Cohen & Buckmann, P.C.
Cohen & Buckmann, P.C.



The Difference a Delay Makes-Will the Fiduciary Rule Survive?

The Difference a Delay Makes-Will the Fiduciary Rule Survive?

 By Carol Buckmann

June 9 is now the magic date when, unless the Department of Labor or Congress acts quickly, parts of the Fiduciary Rule will come into effect.  June 8 is the last day of the 60 day extension granted in response to President Trump’s executive order directing the Department of Labor to reexamine the Fiduciary Rule, and after that brokers and others who give investment advice to plans will be subject to fiduciary responsibilities and a best interest standard (though not to many requirements of the Best Interest Contract Exemption).  We are all advising about what people will need to do by June 9.  Being prepared is important, but I am still not sure that anything will really happen then, as numerous actions are being taken by opponents of the Rule to further extend the June 9 effective date or to repeal the Rule.

How Much Time is Needed? Some may question why any review of a rule that was more carefully studied than any in recent memory, has been upheld by every court that has looked at it, and was supported by an overwhelming majority of those who filed comments on the proposed delay is necessary, but President Trump’s executive order directs that a review be made and it hasn’t been completed yet. Opponents of the Rule continue to lobby against it, though their efforts to stay the court decisions pending the Department of Labor’s review were unsuccessful.  They argue that the Department of Labor’s action making parts of the Rule effective on June 9 (which surprised many practitioners) is not consistent with the directive in the executive order to fully review the Rule.  In fact, though, the prior analysis was so thorough that limited additional time should be needed for review.

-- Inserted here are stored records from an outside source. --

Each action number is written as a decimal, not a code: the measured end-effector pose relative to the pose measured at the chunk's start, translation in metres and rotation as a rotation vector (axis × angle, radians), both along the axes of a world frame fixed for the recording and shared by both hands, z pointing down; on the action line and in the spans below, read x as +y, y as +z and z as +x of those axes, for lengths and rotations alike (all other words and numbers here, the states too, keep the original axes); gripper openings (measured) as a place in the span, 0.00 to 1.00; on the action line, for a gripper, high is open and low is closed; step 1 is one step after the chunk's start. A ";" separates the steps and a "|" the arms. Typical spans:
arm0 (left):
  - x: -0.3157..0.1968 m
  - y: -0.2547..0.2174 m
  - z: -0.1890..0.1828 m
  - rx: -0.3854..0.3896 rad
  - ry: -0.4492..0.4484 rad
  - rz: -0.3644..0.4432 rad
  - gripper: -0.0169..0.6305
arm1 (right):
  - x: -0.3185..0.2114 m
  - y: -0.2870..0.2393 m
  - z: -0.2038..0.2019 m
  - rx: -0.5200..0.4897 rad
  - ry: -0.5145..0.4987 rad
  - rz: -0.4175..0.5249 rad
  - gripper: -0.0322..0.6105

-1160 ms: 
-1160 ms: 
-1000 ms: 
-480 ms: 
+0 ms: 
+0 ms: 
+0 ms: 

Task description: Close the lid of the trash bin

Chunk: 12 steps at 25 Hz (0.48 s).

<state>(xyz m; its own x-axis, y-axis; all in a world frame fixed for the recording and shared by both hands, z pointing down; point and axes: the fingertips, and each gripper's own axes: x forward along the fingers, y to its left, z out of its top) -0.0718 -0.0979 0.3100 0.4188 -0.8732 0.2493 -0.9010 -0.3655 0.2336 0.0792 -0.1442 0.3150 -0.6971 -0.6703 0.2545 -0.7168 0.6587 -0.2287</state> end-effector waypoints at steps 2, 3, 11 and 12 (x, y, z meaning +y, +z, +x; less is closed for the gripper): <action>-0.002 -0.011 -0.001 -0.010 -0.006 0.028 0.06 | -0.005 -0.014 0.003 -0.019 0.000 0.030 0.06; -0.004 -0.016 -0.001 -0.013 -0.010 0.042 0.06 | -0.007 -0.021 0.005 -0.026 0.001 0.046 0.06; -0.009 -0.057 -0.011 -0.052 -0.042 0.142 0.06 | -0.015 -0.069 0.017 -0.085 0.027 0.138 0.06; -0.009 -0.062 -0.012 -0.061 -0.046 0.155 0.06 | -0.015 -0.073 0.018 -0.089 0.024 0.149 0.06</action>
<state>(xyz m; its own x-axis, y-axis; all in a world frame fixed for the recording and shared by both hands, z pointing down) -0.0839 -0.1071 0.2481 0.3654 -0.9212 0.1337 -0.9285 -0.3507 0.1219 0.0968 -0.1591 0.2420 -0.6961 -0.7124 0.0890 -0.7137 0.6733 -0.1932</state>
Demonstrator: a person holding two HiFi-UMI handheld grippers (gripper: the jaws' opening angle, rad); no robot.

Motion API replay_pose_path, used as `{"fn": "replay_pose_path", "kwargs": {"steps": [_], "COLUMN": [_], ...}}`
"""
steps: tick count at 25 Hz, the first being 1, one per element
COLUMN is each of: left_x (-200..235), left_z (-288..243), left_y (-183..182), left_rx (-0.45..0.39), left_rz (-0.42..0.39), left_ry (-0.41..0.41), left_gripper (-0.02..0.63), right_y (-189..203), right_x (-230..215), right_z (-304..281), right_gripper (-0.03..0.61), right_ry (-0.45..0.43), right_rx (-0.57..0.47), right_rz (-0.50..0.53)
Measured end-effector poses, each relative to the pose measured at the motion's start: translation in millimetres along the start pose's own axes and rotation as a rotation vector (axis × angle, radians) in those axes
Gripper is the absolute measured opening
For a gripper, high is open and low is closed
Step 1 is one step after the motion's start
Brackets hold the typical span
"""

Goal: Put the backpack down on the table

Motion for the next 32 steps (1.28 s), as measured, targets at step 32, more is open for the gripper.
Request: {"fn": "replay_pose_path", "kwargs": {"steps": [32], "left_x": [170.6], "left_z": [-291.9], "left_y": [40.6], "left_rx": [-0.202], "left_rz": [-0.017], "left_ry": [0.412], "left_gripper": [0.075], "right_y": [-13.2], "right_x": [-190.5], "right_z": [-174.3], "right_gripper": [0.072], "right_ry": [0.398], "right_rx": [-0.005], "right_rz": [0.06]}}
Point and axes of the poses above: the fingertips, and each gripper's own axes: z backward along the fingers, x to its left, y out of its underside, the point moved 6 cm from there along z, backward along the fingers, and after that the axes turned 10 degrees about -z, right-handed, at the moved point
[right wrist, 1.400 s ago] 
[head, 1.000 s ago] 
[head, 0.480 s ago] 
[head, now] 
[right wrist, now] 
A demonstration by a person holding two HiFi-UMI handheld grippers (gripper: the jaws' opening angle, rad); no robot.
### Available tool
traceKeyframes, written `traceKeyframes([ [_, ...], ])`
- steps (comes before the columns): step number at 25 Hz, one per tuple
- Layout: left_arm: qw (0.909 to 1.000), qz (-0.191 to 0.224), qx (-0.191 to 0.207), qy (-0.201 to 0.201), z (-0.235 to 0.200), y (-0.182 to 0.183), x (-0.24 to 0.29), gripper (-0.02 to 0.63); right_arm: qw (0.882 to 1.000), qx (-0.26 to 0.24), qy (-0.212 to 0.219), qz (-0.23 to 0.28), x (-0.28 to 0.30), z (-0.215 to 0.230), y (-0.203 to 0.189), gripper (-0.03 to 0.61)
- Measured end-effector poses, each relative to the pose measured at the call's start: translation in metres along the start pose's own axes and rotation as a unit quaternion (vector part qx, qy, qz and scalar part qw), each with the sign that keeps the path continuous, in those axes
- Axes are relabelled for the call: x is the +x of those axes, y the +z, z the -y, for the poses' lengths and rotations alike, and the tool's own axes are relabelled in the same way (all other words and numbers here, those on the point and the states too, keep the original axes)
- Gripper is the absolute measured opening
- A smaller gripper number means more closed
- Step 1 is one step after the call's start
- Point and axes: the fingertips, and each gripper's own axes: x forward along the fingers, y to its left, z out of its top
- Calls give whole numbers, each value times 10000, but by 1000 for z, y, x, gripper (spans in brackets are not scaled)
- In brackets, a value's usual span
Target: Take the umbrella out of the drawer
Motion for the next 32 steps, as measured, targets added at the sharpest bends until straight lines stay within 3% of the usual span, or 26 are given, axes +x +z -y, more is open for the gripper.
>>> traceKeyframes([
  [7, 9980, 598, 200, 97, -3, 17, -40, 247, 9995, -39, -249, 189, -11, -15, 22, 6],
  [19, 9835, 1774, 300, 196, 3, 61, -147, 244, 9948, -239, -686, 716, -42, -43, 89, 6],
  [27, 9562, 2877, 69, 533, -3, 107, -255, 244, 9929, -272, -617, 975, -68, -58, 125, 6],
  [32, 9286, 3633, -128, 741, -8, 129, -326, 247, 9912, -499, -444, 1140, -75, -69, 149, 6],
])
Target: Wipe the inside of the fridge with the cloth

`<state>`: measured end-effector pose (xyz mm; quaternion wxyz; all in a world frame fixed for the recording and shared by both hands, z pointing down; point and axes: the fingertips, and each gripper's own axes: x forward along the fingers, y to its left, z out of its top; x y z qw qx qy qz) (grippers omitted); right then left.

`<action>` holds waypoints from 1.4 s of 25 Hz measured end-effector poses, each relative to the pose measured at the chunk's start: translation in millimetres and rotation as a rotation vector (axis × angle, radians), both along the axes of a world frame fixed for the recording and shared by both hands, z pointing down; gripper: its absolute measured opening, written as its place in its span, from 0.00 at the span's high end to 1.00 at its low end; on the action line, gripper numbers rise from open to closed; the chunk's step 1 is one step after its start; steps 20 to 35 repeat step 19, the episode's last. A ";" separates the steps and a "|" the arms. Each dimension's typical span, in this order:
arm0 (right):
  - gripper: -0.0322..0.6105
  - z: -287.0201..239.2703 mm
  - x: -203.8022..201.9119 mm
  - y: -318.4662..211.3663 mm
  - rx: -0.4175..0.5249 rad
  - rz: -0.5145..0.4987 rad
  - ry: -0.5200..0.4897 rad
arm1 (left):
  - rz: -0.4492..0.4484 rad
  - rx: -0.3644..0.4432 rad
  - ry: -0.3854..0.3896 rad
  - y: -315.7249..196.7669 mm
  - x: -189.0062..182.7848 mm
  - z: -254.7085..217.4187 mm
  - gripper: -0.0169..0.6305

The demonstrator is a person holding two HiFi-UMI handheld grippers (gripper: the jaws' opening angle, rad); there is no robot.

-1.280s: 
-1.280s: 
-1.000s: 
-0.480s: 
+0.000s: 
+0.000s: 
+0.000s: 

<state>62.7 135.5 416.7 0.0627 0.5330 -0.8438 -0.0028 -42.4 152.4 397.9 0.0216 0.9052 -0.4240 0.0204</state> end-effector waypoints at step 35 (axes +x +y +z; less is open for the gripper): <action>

What Is Happening Now? New Labor Secretary Acosta, who has expressed reservations about the Rule, had not been confirmed when the delay was finalized, and various interested groups, including supporters such as AARP, have requested meetings with him to discuss the Rule.  Last week, 100 Republican lawmakers wrote a letter to Secretary Acosta urging further delay, and the Dodd-Frank overhaul bill, called the CHOICE Act, was approved by the House Financial Services Committee with an added provision repealing the Rule.  The repeal provision also prohibits the Department of Labor from enacting another rule until the SEC has taken action on broker responsibilities, which no one expects to happen while the Republicans are in charge.  Virtually anything can happen now.

·       The Department of Labor could further extend the effective dates while it continues to examine the Rule, and then decide that it either does or does not need to be changed. It may or may not, on its own, decide to defer to SEC rulemaking.

·       Congress could still overturn the Rule legislatively, though the full House and the Senate would need to approve the repeal provision.  (Due to the date it was adopted, the Fiduciary Rule was not eligible to be removed under the Congressional Review Act.)

·       The Department of Labor could eliminate the most controversial parts of the Rule, such as extending fiduciary protections to IRA holders and the special protections in the Best Interest Contract Exemption and let a watered down fiduciary standard come into effect.

·       The Department of Labor could withdraw the Rule and propose a completely different version, such as one that relies solely on disclosure, though this seems a long shot, given its initial position not to further delay parts of the Rule.

·       Lawsuits may be brought by proponents of the Rule to challenge administrative actions that further delay or change it, seeking to enforce the original provisions as upheld by several courts.  Standing will be an issue.

Where Does This Leave Us?  While I don’t pretend to have a crystal ball, my prediction is that some parts of the Fiduciary Rule will survive, but the watered down version will be less effective in reining in conflicted advice.  However, the playing field has already changed; more and more providers will voluntarily adhere to a fiduciary standard.  Retirement plan investors and sponsors will still be responsible for providing their own protections by hiring those who adhere to fiduciary standards and seeking contractual protections.